_Assignment_
Every line of the listing below is to be duplicated exactly, with the pictures left out.

_Collected data_

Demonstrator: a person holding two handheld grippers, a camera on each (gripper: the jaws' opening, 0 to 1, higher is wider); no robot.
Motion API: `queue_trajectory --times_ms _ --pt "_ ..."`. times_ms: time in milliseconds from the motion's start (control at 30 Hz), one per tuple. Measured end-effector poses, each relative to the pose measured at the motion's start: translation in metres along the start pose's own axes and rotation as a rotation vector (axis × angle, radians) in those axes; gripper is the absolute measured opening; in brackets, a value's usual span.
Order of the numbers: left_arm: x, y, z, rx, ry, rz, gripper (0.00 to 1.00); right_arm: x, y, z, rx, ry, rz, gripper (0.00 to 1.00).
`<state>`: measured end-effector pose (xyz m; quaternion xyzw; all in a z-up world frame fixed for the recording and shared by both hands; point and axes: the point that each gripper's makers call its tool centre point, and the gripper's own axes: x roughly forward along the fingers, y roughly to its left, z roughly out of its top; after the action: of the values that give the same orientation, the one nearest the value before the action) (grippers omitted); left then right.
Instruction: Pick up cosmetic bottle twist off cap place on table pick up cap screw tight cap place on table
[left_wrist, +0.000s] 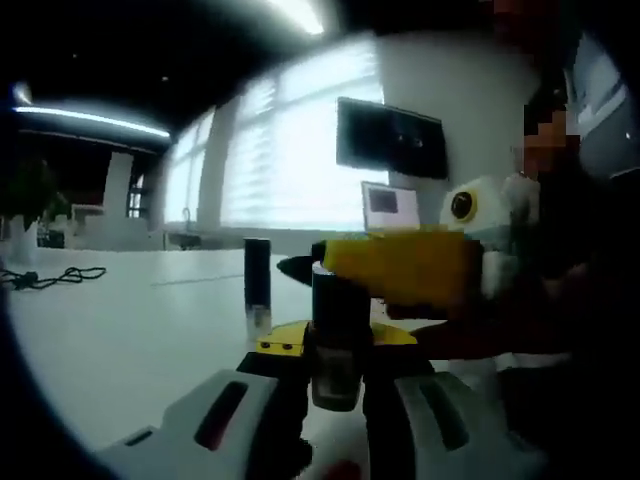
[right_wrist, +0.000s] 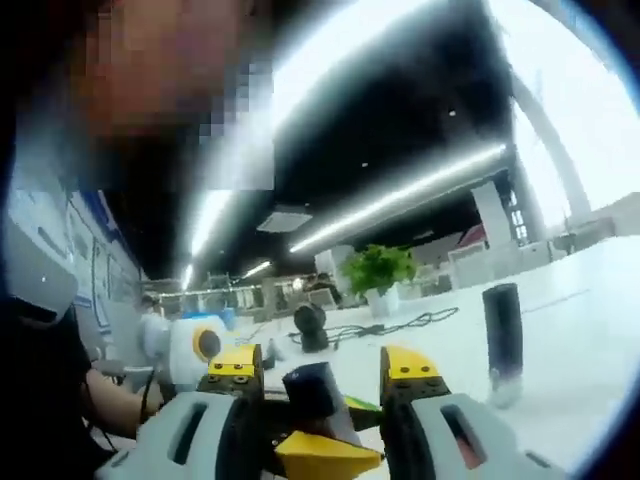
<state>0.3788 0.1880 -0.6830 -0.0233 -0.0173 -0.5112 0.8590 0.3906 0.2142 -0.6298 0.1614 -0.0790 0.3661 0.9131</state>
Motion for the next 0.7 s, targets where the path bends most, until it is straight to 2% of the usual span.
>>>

_Output of the task_
Demonstrator: a person holding two handheld grippers, a camera on each (gripper: the jaws' opening, 0 to 1, higher is wider); no robot.
Motion API: `queue_trajectory --times_ms _ --pt "_ ..."`. times_ms: time in milliseconds from the motion's start (control at 30 Hz), one per tuple. Measured end-effector poses, each relative to the pose measured at the motion's start: translation in metres along the start pose's own axes and rotation as a rotation vector (axis × angle, radians) in those axes; gripper is the absolute measured opening; in brackets, a value's usual span.
Order of the numbers: left_arm: x, y, z, rx, ry, rz, gripper (0.00 to 1.00); right_arm: x, y, z, rx, ry, rz, gripper (0.00 to 1.00).
`<state>`: measured end-effector pose (xyz m; quaternion xyzw; all in a z-up world frame fixed for the recording and shared by both hands; point and axes: the point that each gripper's makers call its tool centre point, and the gripper's own axes: x roughly forward along the fingers, y roughly to its left, z roughly out of its top; after the action: of the values that give the same orientation, the one nearest the value before the action) (grippers omitted); left then right.
Instruction: Pick up cosmetic bottle twist off cap place on table pick up cap screw tight cap place on table
[left_wrist, +0.000s] 
[right_wrist, +0.000s] 
<state>0.3788 0.1880 -0.6830 -0.0233 -0.0173 -0.5112 0.8590 0.3906 0.2142 -0.6298 0.1614 -0.0790 0.3661 0.9131</state>
Motion for the next 0.7 s, targets where the path bends most, until it is straight to 2% of the usual span.
>>>

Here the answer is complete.